The next part of the process wasn’t user-friendly at all. The mortgage funding was broken up into interim and permanent home mortgage loans.

Initially, the prospective home buyer had to obtain a loan for completing the renovation and repairs required to bring the dwelling up to standard. Along with this, another loan had to be secured to cover the cost of the dwelling.

These 2 interim loans were typically offered at a fairly high interest rate which made the purchase impractical for many people. The next step is to complete the repair work required to bring the home up to snuff.

Once the work had been signed off on, the buyer would then have to obtain a normal long-term mortgage.

How the FHA 203(k) Loan Changes the Game

The idea behind the change was to simplify the process and make it more affordable. The buyer now jumps right to the step of acquiring a fully-insured long-term loan. This instrument includes an escrow fund for the repair work built into it.

The loan itself can be either a fixed or an adjustable rate mortgage (ARM loan). It’s important at this point to have a good grasp on how much it would cost to replace the home after the repairs are done for the the homeowners insurance policy.

But there are qualification criteria to meet.
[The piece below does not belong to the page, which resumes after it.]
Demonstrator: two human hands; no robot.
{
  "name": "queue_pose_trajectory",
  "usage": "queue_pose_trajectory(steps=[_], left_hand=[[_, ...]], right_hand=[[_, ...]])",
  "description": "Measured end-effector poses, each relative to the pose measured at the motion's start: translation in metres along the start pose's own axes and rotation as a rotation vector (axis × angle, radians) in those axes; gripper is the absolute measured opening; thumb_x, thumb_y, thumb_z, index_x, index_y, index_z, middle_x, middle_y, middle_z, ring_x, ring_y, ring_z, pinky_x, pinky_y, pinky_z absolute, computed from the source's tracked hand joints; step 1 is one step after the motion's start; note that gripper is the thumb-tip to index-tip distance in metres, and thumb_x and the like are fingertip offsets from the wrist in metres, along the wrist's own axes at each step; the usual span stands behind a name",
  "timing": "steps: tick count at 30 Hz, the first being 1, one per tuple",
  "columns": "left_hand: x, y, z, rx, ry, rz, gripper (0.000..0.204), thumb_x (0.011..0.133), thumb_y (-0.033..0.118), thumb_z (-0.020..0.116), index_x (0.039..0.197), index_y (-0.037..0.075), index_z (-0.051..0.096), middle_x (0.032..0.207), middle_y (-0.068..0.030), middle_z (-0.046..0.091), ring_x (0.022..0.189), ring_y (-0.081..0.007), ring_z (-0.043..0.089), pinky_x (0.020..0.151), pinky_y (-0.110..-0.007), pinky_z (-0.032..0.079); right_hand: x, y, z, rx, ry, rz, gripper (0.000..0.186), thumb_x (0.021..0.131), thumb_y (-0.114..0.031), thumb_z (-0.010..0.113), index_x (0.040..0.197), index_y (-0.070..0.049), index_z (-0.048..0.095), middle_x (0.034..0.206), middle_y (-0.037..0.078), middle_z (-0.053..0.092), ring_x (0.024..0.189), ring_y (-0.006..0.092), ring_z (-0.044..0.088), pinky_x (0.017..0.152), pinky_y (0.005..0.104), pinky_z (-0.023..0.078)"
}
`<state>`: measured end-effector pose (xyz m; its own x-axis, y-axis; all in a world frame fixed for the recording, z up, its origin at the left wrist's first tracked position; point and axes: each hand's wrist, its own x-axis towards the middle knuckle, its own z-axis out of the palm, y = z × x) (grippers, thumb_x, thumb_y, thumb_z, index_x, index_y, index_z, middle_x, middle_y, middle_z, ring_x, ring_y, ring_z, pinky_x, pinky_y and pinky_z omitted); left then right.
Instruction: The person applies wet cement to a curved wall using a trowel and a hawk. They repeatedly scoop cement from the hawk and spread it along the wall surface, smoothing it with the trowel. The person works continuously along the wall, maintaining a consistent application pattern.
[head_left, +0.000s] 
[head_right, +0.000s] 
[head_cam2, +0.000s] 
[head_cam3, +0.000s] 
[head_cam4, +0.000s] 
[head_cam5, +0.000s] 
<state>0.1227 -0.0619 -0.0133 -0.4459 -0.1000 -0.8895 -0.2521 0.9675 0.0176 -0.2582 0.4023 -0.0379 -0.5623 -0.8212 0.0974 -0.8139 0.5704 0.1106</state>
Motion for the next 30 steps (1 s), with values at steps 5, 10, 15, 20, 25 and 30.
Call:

As with any other affair that the government gets involved in, the bureaucrats spend a lot of time structuring the rules.

  • It must be a 1 to 4 family dwelling.

  • It must be at least 1 year old.

  • It must be at least 1 year old.

  • A home that is existing elsewhere may be moved onto another mortgaged plot, but the loan proceeds for the structure to be move may not be released until the foundation on the new plot has been approved and the structure has been secured to said foundation.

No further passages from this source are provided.